How could one do this? Well, one suggestion has been that one could allow or set up a forum for public comments on papers. I tend to be somewhat leery about this, as I said earlier this morning. Maybe it's because I come from this background of High TC where there's a lot of conflicting points of view and strong personalities that I feel that this could easily become a forum which created more ill-will; more harm than good to the field. So I would think maybe we should try to have a more neutral criterion. Can we have a more neutral criterion such as the number of citations that paper gets, or the number of genuine requests to read it. Obviously, one has to somehow stop misuse of such a system otherwise people would just get all their friends to order copies and inflate the statistics. But I believe it's possible to get around that in various ways. But I think we need some kind of more neutral criteria where by if one tried to assess a paper after a period of time, say six months, nine months, or a year on the bulletin board, How much impact did this paper have? How much influence has it had in the community? I agree that maybe one shouldn't rely totally on the numerical criterion. Some editors and editorial boards to look at the papers and make sure that there was no abuse going on.
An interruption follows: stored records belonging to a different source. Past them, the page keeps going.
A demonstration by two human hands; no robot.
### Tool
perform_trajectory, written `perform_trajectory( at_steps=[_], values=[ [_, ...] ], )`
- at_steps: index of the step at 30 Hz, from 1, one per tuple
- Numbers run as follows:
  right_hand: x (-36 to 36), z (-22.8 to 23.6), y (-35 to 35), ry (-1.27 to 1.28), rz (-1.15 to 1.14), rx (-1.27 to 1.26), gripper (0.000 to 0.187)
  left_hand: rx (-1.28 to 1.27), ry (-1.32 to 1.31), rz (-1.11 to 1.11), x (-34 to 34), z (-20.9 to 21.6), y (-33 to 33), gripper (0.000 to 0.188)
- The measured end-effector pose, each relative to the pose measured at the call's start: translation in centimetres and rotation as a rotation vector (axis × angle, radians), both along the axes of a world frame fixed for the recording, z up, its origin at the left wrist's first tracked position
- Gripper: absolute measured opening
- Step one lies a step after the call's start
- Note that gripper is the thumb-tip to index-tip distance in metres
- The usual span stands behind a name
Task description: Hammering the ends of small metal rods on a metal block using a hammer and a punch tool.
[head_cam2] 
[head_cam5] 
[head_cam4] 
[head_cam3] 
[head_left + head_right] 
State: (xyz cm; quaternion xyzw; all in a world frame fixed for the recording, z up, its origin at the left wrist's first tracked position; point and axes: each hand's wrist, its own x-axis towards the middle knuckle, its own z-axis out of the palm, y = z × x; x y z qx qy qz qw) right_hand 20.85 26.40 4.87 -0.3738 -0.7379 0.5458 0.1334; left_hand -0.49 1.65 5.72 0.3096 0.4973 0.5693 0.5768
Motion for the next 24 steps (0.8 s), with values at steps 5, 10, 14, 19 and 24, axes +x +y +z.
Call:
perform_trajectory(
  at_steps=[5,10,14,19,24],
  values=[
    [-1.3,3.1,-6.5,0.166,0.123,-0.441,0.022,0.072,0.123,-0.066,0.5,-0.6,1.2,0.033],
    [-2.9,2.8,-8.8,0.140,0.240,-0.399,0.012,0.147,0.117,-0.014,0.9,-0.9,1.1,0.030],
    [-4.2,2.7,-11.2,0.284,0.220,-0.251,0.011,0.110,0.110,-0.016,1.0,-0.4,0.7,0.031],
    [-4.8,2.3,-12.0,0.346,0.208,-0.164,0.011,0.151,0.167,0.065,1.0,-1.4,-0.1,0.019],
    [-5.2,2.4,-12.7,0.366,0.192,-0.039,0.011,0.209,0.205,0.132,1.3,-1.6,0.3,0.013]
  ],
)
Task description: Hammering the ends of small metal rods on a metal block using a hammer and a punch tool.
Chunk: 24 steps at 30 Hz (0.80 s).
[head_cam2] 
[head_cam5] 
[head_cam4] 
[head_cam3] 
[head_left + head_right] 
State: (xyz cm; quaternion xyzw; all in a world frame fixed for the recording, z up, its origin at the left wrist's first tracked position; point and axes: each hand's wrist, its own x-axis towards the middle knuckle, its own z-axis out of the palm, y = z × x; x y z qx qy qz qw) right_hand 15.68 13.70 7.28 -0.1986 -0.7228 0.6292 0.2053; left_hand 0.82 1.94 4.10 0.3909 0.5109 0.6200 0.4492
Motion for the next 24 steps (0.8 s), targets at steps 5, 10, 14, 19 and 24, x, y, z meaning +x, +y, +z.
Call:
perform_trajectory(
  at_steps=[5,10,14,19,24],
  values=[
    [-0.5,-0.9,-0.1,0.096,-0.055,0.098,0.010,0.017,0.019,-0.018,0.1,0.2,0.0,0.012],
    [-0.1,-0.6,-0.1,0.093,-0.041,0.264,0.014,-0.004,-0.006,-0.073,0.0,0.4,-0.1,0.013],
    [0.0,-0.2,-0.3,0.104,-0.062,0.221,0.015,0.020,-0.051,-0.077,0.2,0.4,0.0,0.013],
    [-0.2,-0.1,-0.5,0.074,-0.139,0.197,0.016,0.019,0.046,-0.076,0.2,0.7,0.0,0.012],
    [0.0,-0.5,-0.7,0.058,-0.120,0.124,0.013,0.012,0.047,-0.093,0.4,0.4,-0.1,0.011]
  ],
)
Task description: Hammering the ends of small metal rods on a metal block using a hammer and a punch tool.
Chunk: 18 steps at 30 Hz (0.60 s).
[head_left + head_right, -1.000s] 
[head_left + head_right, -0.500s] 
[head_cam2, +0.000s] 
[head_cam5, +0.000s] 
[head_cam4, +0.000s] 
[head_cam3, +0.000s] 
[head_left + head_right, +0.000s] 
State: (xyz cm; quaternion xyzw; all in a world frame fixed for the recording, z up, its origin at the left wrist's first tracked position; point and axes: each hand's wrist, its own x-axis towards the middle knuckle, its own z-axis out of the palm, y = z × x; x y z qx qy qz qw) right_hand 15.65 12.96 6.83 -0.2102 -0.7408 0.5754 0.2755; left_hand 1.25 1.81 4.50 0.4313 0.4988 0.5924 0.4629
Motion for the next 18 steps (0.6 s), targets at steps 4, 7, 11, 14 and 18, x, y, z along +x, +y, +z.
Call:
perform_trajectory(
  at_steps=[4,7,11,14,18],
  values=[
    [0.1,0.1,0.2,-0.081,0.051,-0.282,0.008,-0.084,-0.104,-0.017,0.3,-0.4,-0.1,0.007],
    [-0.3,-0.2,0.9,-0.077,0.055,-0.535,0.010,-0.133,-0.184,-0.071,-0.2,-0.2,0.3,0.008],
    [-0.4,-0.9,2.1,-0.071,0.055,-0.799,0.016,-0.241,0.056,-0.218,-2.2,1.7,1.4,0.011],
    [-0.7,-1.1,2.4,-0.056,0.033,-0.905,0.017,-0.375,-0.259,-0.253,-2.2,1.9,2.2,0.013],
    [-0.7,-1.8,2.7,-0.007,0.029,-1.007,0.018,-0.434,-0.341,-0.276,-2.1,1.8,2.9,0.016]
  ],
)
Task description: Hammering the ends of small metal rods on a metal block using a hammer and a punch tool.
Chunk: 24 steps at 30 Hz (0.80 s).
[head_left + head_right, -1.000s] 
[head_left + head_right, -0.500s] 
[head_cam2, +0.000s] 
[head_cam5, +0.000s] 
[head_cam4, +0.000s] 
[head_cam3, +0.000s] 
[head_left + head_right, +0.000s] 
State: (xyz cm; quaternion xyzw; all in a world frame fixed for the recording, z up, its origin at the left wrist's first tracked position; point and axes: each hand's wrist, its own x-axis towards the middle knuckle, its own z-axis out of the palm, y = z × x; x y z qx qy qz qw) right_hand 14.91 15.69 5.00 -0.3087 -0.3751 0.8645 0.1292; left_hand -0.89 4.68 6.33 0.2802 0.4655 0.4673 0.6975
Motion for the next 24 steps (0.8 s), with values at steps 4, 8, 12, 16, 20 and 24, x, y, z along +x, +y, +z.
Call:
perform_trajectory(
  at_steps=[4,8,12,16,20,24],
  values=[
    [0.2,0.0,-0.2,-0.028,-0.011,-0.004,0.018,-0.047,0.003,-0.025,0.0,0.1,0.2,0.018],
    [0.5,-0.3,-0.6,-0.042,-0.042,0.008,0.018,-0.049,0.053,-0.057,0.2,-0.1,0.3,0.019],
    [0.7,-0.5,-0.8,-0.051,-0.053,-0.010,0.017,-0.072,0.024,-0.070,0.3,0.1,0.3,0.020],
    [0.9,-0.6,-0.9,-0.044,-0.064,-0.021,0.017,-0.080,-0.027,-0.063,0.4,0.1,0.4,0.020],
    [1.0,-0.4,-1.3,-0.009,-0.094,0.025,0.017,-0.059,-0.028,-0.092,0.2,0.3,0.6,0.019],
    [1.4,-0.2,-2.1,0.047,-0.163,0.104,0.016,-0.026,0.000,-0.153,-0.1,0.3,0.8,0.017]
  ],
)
But I think new systems with different forms of peer review are open to us now with the new forms of publications, and I think we should try to take advantage of these.

So, I do see a future for journals. I think they will be a future as compendia for more important papers in various forms so that they're, in that sense, adding prestige. I think people would be interested in having collections (something like the Physical Review Letters) of papers that are considered the most prestigious, to browse through at a later stage. So, I think there will be a continuing role for journals but I do think we should try to take advantage of the new methods of assessing papers that the electronic E-print revolution offers to us. Thank you.